The more someone drinks, the more likely the heart-rhythm disorder, study finds
(HealthDay News) — People who drink a lot, and do so often, increase their chances of developing the chronic heart rate or rhythm disorder called atrial fibrillation, according to Japanese researchers.
A common arrhythmia, atrial fibrillation carries a serious risk for stroke. Although drinking has previously been linked to atrial fibrillation, the researchers say their new study shows that habitual drinking as well as episodic drinking can significantly increase the risk for the condition.
“Don’t put much confidence in moderate drinking,” said Dr. Satoru Kodama, from the internal medicine department at the University of Tsukuba Institute of Clinical Medicine and the study’s lead researcher.

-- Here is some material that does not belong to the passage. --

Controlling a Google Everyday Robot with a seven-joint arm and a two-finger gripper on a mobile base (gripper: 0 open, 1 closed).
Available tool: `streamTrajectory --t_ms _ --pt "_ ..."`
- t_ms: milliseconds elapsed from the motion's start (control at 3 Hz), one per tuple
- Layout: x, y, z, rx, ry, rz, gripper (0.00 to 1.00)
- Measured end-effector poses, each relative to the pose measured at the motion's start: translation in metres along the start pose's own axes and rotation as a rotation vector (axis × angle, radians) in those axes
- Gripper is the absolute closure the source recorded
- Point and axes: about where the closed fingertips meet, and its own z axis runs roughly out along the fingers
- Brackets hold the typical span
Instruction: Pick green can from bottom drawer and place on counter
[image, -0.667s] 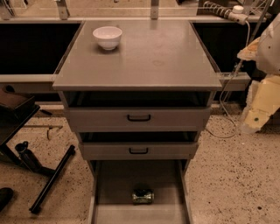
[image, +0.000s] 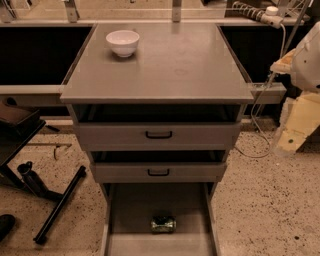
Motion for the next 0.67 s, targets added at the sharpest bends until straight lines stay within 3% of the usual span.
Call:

“Chronic high drinking is significantly associated with risk of [atrial fibrillation], and the AF risk is related in a dose-response fashion to daily alcohol drinking,” he said.
For the study, published online Jan. 18 in the Journal of the American College of Cardiology, Kodama and colleagues analyzed 14 studies from around the world, in a process called a meta-analysis. The studies involved 130,820 people, including 7,558 who had atrial fibrillation.
The researchers calculated the risk for the disorder for those who drank the most — at least two drinks a day for men and at least one for women, plus the daily drinks consumed by alcohol abusers and alcoholics — and compared those figures with the risk for those who drank the least. Two drinks a day for men and one for women is often considered moderate drinking, and other studies have shown that amount holds benefits for heart health.
But the Japanese researchers found that moderate drinkers may have a greater risk of atrial fibrillation than nondrinkers, although the risk is not as large as that for heavy drinkers. Those who drank the most had a significantly increased risk for atrial fibrillation, compared with those who drank the least. Moreover, the risk was proportionate to the amount of drinking: The more one drank, the greater the risk.
The researchers noted that their study was limited in several ways; they had to estimate the amount of ethanol consumed when the types of drinks were unknown; the definition of heavy drinking varied across studies; and the results may have been skewed by unknown variables such as high blood pressure, which was tracked in some studies but not in others. They added that the association between atrial fibrillation and high alcohol intake, for example, was weaker in studies that factored in hypertension.
Commenting on the study, Dr. Gregg Fonarow, American Heart Association spokesman and a cardiology professor at the University of California, Los Angeles, said that “it is well established that binge drinking of alcohol is associated with atrial fibrillation; this is commonly referred to as ‘holiday heart.'” A number of other studies also have suggested that moderate or heavy daily drinking is associated with an increased risk for atrial fibrillation, he said.
The new study, Fonarow said, found that the relationship between daily alcohol consumption and the risk for atrial fibrillation “appears to be linear, with the greater the amount of alcohol consumed, the greater the AF risk, with the lowest risk of atrial fibrillation being observed in those who do not consume alcohol.”
Alcohol can have both direct and indirect effects on the heart, which can increase the susceptibility to atrial fibrillation, he said. “These include changes in the autonomic nervous system, changes in blood pressure, changes in the heart and direct effects on heart muscle cells,” Fonarow said.
SOURCES: Satoru Kodama, M.D., Ph.D., department of internal medicine, University of Tsukuba Institute of Clinical Medicine, Ibaraki, Japan; Gregg Fonarow, M.D., professor, cardiology, University of California, Los Angeles; Jan. 18, 2011, Journal of the American College of Cardiology, online.